Just a little prick of the sword in the side of the sleeping Fafnir (Pound
List) since it has indicated some life by this recent blink of an eyelid...
    "Mauberley", finest antiwar poem of the 20th. Cent. Still altitudes
above the subterranean simple-minded crusading warrior-politicians now
served up by the Amurikan stewpot.
    What good is Pound if we can not make him new and relevant to our time
and an antidote to the mass murder machine with the "Gott mit uns"
mentality?
    "pro domo, in any case"

> From: Robert Kibler <[log in to unmask]>
> Reply-To: - Ezra Pound discussion list of the University of Maine
> <[log in to unmask]>
> Date: Sun, 6 Jan 2008 08:22:27 -0600
> To: [log in to unmask]
> Subject: Re: 2008 MLA Pound Panels
> 
> 
> 
> 
> Dear Demetres,
> Please consider my proposed essay for the Visual Arts Pound session. I think
> it will generate discussion. I post here and to your email, but often in the
> past, for whatever reason, my emails have not always made it to your box.

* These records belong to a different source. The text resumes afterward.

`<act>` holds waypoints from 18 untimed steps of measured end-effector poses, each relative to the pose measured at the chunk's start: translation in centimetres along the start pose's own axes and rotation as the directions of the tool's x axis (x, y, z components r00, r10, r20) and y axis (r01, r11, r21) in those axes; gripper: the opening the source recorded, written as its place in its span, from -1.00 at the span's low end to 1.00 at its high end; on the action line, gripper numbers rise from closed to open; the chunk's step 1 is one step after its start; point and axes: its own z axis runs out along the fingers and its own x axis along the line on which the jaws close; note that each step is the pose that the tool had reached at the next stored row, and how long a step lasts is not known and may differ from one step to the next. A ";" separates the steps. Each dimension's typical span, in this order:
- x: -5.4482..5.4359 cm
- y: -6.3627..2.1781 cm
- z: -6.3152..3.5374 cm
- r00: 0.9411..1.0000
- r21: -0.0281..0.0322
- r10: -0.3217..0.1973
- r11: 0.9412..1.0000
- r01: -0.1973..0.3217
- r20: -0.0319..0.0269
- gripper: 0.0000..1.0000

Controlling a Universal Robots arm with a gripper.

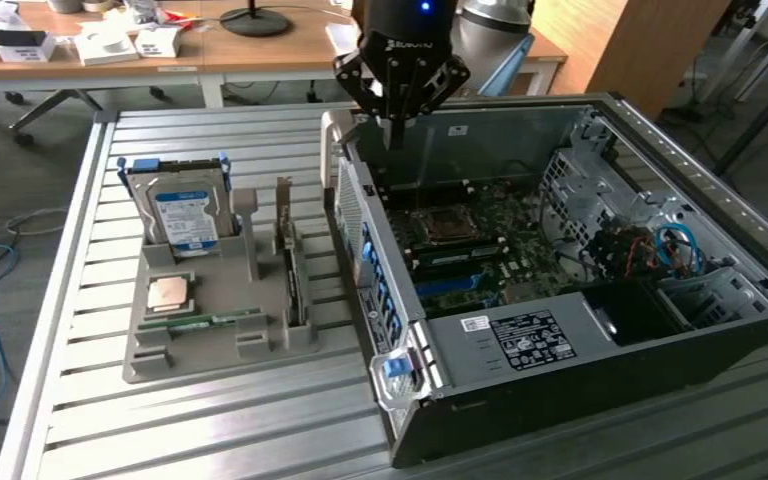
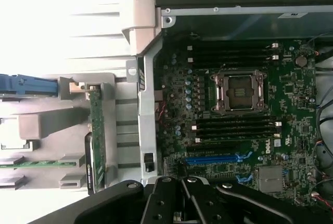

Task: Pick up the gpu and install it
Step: 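Reach for the gpu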

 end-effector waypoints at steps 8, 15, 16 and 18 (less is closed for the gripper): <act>1.2 -0.09 -0.01 1.000 0.000 0.000 1.000 0.000 0.000 -0.79; 2.2 -0.17 -0.02 1.000 0.000 0.000 1.000 0.000 0.000 -0.79; 2.4 -0.18 -0.02 1.000 0.000 0.000 1.000 0.000 0.000 -0.79; 2.7 -0.20 -0.03 1.000 0.000 0.000 1.000 0.000 0.000 -0.79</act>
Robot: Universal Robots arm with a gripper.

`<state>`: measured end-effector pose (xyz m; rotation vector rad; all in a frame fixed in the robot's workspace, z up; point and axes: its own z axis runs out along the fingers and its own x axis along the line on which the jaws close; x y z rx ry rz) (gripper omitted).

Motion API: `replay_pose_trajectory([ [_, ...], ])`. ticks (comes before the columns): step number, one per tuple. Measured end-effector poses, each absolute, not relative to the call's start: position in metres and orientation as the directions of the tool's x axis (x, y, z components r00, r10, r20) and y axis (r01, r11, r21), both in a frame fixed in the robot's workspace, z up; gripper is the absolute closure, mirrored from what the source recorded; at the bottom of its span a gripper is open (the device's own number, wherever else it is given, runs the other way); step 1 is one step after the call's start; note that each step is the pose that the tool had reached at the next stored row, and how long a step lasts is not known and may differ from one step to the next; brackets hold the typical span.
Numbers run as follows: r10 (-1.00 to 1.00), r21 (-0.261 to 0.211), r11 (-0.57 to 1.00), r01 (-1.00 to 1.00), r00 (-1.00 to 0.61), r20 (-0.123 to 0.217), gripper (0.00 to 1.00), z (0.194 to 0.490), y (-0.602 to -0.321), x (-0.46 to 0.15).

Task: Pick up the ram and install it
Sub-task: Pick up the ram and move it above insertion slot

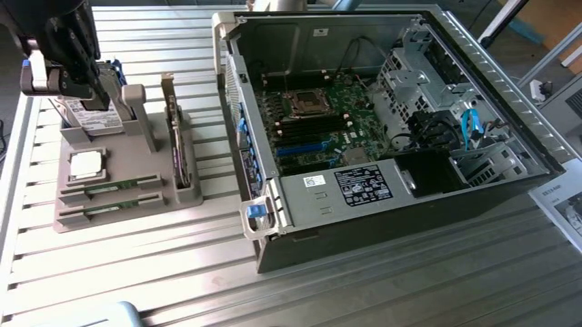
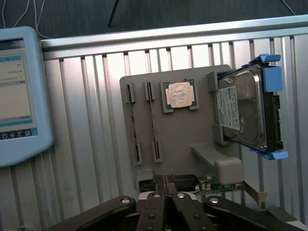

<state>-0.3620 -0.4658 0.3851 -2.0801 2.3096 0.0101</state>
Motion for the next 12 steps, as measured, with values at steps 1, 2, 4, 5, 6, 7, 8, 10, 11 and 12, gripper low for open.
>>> replay_pose_trajectory([
  [1, -0.994, -0.017, 0.105, -0.994, -0.104, -0.029, 0.87, 0.3851, -0.4658, -0.3620],
  [2, -0.994, -0.018, 0.104, -0.994, -0.104, -0.029, 0.87, 0.3851, -0.4658, -0.3620],
  [4, -0.994, -0.018, 0.104, -0.994, -0.104, -0.029, 0.87, 0.3851, -0.4658, -0.3620],
  [5, -0.994, -0.018, 0.104, -0.994, -0.104, -0.029, 0.87, 0.3851, -0.4658, -0.3620],
  [6, -0.994, -0.017, 0.104, -0.994, -0.104, -0.029, 0.80, 0.3851, -0.4658, -0.3620],
  [7, -0.994, -0.018, 0.104, -0.994, -0.104, -0.029, 0.74, 0.3851, -0.4658, -0.3620],
  [8, -0.994, -0.018, 0.104, -0.994, -0.104, -0.029, 0.74, 0.3851, -0.4658, -0.3620],
  [10, -0.994, -0.018, 0.104, -0.994, -0.104, -0.029, 0.74, 0.3851, -0.4658, -0.3620],
  [11, -0.994, -0.018, 0.104, -0.994, -0.104, -0.029, 0.74, 0.3850, -0.4658, -0.3621],
  [12, -0.994, -0.018, 0.104, -0.994, -0.104, -0.029, 0.74, 0.3846, -0.4659, -0.3626],
])
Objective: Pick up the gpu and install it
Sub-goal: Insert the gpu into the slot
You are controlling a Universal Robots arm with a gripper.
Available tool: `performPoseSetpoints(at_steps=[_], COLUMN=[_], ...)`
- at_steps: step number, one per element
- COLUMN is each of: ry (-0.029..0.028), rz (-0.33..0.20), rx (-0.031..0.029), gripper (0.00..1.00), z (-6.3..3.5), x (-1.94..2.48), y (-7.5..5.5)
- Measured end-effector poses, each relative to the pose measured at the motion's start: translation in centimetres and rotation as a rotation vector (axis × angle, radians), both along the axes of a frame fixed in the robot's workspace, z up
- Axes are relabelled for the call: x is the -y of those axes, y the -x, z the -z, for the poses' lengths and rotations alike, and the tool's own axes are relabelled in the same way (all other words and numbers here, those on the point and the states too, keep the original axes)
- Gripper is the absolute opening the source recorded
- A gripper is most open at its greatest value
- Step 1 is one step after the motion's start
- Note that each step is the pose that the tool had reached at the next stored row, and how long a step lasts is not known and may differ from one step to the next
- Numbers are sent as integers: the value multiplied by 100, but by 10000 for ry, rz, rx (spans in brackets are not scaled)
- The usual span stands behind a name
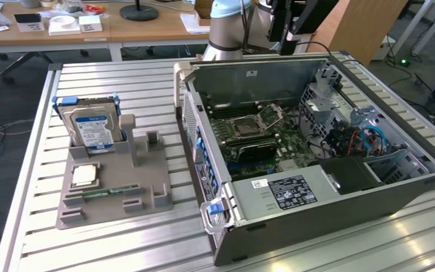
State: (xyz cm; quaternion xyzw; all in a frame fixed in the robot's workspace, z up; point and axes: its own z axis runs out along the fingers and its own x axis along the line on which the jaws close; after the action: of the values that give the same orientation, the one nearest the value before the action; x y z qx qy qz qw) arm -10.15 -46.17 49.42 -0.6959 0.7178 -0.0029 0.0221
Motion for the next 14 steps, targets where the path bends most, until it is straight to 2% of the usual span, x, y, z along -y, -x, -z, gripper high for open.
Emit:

> Somehow I think that "ca" ending throws off my university computers--but I
> should probably call this a belief rather than anything founded in thought.
> Thanks, Robert Kibler
> 
> 
> Visual Arrhythmia and Transcendental Aesthetics in Pound's Asian Sources,
> Early Works, and Cantos.
> 
> Robert E. Kibler, Minot State University
> 
> 
> 
> Ezra Pound's poetic vision is characterized by energy, movement, and a certain
> elevated understanding of the human condition operating within the greater
> intellectual and spiritual cosmos. This vision is primarily rooted in observed
> nature, and seeks to visualize the relationship between tangible truths,
> formed images, and less tangible, unformed ones. By and large, there is a kind
> of order operating in Pound's vision. He develops sensory and visual lines of
> transmission--subject rhymes,  for example, as Kenner and others note--of
> Confucius, Jefferson, Mussolini, and of Helen, Eleanor of Aquitaine, and a
> young girl tending pigs outside of the DTC in Pisa. These keep certain ideas
> and themes alive from the beginning to the end of Pounds Cantos. By design,
> they maintain a tradition of great sensibility, of fine things held in the
> mind, of ling--essential in Pound's view to human participation in greater
> cosmic process and understanding.
> 
> At the same time, Pound's vision functions in a much less orderly fashion,
> showing energy, movement, and an elevated understanding resulting in a more
> random presentation of visual images. These are linked to one another through
> a process that defies orderly association, and rather, seems to produce
> linkages between images that use what is observed in order to produce others
> that are only consequently imaginable. In a sense, these clear and definite
> associations of random images are conceptually drawn from the unknown, and
> fished into visual reality by the contemplative act of the artist. In their
> randomness, however, they compel us to consider whether it is the artist, or
> the unknown process itself that most creates these images and associations,
> and thus, to reasonably speculate about the essential spiritual and aesthetic
> locus of Pound's poetic production.
> 
> Pound had early sources for this kind of random poetics--the Japanese Noh
> plays that he edited in 1915, for example, and Ernest Fenollosa's notes for
> lectures on "Landscape Poetry and Painting in Medieval China. " We see their
> influence early on, in Mauberly, in the Ur Cantos, and to take but one
> example, in Canto IV.
> 
> 
> "The man of excellence understands what is moral.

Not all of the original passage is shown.